Book Review:
Lines with emotive force
It is the urgency of experience, the felt need to express a surge of
reaction to the Divine as well as the diurnal that gives distinction and
emotive force to Lynn Ockersz's poetry. The lines spring not as varta
kavi that record a moment of whimsy or pathos, nor from cerebral choice,
but anvilled in the heat and stress of strenuous active engagement in
confronting his inner self or contemporary society.
Title:
The Peace Thou Gives
Author: Lynn Ockersz
Genre: Poetry |
Harry Potter mesmeric lore thrown into
War casualty tolls and cricket scores
Political gossip and superstar shows
(The Poor Man's Cocktail)
The peace of the graveyard grates on the ear
It is not the Peace of Love Thou holds so dear
But an eerie stillness born of fear
Welling in hearts by
worldly
Might brought to heel
(As the Gun-Smoke Settles)
The poet's ear that makes a line echo and hold, not pass through a
reader's mind, an awareness of the way language works is evident: to
that extent, Ockersz's response to more than four years of being
immersed in literature and familiarizing himself both as a student and
Visiting Lecturer with the work of Donne, Herbert and Eliot shows.
It accounts for a seasoned scholar's delight in the first
manifestation of Ockersz's abilities D C R A Goonetilleke in Sri Lankan
English Literature and the Sri Lankan People 1917-2003 also identifies
the distinctive quality of Ockersz's early poetry succinctly 'Its
essence is controlled thought, an epigrammatic balancing of ideas'.
It was this fusion of intense feeling and equable views that gave
both force and poise to the poems in Flame and Sparks but a new note has
developed in his new collection The Peace Thou Gives - more confident
and consequently, occasionally less solemn, capable of using a lighter
tone to accommodate the sardonic and satirical vein.

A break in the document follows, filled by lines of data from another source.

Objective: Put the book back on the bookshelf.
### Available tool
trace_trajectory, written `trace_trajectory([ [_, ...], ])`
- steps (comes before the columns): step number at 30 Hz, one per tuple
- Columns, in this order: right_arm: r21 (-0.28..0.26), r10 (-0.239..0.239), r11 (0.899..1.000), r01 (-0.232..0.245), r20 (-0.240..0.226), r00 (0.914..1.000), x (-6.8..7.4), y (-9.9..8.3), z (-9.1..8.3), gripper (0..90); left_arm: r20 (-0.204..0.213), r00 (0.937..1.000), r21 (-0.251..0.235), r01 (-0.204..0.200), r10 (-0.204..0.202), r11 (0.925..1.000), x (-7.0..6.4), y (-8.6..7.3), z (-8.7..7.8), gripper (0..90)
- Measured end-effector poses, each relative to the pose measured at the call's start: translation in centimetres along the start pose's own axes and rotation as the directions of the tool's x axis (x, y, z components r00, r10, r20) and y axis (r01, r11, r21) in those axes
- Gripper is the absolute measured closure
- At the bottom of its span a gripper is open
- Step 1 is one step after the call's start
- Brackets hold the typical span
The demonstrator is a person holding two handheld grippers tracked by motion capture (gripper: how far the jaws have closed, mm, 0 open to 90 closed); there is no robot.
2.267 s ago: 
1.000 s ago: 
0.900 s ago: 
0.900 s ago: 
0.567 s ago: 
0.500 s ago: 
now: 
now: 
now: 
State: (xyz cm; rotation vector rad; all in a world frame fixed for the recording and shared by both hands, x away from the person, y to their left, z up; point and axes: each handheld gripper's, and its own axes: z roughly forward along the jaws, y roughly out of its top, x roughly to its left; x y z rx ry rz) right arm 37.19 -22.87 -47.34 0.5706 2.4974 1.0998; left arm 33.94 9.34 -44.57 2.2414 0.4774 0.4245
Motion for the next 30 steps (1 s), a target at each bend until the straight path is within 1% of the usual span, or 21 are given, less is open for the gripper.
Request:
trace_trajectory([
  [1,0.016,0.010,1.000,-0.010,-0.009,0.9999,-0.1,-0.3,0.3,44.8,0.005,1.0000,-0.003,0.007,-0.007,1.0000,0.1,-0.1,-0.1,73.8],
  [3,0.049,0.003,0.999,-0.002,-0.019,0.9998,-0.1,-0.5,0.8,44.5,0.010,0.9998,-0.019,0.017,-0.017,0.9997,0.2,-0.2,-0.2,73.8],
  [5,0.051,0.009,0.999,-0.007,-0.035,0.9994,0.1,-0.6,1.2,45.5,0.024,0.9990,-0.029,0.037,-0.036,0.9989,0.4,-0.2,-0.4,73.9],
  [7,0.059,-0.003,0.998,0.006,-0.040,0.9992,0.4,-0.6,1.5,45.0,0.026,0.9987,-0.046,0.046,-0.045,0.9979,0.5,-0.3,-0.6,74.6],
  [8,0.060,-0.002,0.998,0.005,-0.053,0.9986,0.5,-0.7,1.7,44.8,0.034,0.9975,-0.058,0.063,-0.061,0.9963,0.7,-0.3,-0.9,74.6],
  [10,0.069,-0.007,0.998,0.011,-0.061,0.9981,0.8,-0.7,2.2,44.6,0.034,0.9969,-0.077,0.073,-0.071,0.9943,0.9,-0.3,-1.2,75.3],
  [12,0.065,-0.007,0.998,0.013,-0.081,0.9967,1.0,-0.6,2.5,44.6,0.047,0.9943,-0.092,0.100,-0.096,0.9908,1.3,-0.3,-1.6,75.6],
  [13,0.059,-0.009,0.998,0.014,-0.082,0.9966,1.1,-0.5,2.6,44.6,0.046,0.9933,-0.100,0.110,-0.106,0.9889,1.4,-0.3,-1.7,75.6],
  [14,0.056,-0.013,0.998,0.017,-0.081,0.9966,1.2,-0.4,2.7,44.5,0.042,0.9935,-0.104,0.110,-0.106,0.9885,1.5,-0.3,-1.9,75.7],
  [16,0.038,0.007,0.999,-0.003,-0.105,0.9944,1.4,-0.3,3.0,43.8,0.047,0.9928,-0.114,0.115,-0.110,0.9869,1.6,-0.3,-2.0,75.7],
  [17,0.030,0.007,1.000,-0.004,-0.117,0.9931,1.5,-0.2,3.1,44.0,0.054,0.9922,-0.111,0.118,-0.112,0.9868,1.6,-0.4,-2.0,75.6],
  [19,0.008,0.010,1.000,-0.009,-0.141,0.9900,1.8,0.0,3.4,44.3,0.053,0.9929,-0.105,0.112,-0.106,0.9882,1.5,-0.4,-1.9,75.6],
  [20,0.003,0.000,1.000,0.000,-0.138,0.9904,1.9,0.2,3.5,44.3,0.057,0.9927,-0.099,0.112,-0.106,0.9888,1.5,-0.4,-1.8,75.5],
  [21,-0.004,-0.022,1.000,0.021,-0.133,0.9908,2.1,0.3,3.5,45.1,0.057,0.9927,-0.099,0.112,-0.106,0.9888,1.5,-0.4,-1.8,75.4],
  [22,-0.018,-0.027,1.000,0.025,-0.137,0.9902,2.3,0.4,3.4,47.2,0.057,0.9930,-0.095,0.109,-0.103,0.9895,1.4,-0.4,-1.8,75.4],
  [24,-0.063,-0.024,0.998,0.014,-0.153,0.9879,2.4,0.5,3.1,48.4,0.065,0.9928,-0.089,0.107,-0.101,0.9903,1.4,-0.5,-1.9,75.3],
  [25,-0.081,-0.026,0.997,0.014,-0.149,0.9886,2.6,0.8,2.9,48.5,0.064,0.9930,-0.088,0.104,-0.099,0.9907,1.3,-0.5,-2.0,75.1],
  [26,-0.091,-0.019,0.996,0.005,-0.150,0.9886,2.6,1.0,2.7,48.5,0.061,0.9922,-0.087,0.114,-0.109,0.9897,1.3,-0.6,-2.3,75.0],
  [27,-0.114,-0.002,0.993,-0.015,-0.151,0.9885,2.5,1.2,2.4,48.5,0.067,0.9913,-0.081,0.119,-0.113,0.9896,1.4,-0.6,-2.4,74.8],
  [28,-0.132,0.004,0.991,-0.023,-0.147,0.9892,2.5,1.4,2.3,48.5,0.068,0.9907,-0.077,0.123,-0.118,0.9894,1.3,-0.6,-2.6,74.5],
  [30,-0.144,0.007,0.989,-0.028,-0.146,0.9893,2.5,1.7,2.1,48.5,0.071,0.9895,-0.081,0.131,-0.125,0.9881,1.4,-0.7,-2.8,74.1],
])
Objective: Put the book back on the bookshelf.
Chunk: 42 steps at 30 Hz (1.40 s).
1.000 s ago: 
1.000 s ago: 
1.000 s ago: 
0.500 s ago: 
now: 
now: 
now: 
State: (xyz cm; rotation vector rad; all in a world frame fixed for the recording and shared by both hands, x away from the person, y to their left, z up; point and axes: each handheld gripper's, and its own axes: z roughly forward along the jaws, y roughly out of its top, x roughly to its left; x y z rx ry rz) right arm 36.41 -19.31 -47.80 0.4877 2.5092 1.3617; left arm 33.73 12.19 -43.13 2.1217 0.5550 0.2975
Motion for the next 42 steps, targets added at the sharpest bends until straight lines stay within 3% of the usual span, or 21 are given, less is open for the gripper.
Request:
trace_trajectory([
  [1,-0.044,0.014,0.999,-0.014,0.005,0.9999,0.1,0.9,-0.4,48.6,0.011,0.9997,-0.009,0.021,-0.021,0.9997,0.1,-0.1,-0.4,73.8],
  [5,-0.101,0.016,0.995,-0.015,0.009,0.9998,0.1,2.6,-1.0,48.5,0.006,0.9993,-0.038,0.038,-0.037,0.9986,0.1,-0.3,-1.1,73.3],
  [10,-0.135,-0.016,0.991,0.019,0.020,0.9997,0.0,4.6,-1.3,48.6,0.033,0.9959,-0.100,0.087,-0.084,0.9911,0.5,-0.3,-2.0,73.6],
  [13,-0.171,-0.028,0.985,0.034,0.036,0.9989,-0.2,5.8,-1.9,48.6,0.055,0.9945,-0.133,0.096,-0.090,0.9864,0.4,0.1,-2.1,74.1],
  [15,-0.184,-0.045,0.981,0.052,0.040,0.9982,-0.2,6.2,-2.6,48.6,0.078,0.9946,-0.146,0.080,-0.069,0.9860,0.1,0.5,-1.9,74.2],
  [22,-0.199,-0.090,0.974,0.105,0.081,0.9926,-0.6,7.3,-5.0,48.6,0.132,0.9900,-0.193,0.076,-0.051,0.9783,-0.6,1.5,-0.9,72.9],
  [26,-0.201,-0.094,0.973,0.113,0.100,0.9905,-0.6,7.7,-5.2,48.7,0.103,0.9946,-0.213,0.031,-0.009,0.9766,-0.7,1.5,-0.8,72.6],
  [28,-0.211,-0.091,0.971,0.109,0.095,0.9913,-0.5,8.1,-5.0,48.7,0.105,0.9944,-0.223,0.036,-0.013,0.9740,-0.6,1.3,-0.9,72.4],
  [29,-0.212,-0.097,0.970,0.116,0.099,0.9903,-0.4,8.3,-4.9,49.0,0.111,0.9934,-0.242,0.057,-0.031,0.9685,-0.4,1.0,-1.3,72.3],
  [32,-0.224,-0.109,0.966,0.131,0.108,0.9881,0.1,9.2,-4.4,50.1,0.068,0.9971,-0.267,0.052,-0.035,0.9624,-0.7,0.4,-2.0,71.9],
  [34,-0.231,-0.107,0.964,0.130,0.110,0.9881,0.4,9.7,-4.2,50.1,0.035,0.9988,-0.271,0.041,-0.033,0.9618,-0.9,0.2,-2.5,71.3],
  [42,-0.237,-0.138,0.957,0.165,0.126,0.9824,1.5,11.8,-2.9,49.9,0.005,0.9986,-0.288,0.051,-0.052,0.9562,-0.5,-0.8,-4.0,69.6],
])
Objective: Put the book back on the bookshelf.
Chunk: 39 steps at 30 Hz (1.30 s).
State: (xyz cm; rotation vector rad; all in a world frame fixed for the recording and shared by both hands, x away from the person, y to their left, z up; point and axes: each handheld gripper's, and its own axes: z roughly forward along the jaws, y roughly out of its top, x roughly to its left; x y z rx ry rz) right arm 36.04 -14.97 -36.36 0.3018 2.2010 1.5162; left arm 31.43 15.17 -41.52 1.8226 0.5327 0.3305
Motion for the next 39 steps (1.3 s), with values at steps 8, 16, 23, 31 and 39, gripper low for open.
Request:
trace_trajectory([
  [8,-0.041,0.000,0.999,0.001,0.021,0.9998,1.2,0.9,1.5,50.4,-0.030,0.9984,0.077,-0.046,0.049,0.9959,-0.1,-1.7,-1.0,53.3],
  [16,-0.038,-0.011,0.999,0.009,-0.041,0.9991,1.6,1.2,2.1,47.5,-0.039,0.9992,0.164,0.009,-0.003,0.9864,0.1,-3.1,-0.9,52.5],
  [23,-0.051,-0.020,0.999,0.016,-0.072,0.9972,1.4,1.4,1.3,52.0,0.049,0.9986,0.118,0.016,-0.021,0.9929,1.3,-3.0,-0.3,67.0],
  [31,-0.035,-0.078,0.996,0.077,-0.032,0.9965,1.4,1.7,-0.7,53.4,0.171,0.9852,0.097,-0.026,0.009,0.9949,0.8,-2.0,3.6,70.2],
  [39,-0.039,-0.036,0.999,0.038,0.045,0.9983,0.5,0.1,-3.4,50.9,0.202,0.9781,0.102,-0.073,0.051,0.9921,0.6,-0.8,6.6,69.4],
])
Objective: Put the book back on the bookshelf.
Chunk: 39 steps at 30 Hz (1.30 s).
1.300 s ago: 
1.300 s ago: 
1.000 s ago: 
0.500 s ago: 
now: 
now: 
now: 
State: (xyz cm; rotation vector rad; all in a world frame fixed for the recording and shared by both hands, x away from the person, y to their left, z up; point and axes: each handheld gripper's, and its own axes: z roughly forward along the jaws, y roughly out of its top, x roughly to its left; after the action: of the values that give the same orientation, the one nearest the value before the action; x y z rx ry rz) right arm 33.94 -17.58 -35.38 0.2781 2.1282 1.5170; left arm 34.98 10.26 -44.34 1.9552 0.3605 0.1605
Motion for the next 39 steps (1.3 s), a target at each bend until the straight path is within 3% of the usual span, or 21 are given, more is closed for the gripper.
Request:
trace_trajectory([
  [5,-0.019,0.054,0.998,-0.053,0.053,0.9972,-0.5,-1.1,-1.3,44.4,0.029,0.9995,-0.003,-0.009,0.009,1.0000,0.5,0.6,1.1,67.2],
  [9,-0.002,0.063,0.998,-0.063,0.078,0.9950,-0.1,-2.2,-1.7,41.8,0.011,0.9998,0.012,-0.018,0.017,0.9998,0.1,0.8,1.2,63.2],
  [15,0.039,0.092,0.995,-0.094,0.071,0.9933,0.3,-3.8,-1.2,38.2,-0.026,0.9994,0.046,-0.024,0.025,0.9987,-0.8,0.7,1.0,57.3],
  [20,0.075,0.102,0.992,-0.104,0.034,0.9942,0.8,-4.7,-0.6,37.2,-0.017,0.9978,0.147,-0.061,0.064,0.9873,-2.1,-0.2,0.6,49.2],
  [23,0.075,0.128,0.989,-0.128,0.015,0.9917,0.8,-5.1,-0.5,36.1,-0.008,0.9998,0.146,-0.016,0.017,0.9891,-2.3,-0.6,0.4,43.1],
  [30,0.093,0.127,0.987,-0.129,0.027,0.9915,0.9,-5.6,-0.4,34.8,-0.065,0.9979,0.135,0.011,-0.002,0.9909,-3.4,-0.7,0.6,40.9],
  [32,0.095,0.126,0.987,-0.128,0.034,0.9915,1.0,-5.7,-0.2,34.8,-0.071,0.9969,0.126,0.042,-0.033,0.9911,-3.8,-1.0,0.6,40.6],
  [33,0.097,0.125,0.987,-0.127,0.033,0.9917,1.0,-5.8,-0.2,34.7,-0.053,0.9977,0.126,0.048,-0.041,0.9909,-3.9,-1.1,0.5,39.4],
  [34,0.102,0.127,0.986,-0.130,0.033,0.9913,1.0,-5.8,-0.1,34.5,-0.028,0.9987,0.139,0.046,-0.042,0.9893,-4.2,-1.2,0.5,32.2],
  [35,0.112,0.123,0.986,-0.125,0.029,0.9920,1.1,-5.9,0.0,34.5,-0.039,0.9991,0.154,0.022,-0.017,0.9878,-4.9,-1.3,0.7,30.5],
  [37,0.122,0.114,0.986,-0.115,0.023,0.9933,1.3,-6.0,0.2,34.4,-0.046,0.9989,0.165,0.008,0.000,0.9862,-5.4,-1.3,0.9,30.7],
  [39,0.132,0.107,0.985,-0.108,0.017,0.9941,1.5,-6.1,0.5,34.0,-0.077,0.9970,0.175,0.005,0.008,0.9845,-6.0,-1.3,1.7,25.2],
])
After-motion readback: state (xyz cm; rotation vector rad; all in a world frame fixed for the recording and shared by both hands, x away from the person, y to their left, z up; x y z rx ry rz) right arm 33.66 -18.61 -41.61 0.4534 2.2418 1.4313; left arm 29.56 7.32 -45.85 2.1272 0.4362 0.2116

Where the poem centres on religion, however the fervor is
undiminished. One may not be able to accept Ockersz's tenets but the
deep sincerity manifestly 'felt in the blood and felt along the heart'
to quote Wordsworth's irreplaceable line cannot but make the reader
share his feelings at the moment of reading, as is the case with Maker
and the Mould and The Peace Thou Gives.
Flame and Sparks voiced an impressive commitment to social justice;
the preface to The Peace Thou Gives states 'I hope I have succeeded ...
in giving to my poems a substantial local socio-political dimension and
topicality'.
Far from being 'an artificial implant', the element which another
critic perceptively identified as 'social responsibility' impels Ockersz
to express himself in poetry as well as the religious impulse to glorify
his God. In the poet's vision the two are inseparable. The true measure
of Ockersz's achievement lies in his ability to convey his sense of the
operation of the Divine Will to readers whose understanding of
Christianity is derived solely from English literature, through the
medium of language and rhythm. Yeats wrote of 'the craft of verse' and
even if Ockersz had not significantly used the word 'crafted' in his
preface, it is apparent that he is not of the hit-or-miss school of
poetasters. Clarity of imagery, firmness of structure emphasized by an
unforced and unobtrusive use of rhyme and an awareness that 'the ear is
the true reader' gives many of his poems the power of lodging in the
memory, for instance
The Miscarriage
The world comes
crashing down on the powerless
Because some trembling hands cannot weigh evenly
And obey the Call of Conscience coming from Eternity
But would prefer to heed
Hades cold prompting
And choose safety of self,
Position and pelf ...
Ghost Writer too has its appeal, as Ockersz deftly playing on a term
older than Holy Spirit, the Holy Ghost unhesitatingly and unerringly
places a small plain word that is full of meaning at a prominent point
Am I not like Moses who felt
Small before Thy Writ
But Thou his spirit did lift
I too look to Thee O giver of grit.
Embellished as it is with miniature pictures not always entirely in
keeping with the starkness of some of the poems, but charming in
themselves, the slim book is likely to prove a popular Christmas gift to
favoured friends because of its furtherance of their faith.
For those who may echo Yeats
'Homer is my example and his unchristened heart' it may promote
discussion of societal dysfunction or the dynamics of poetry.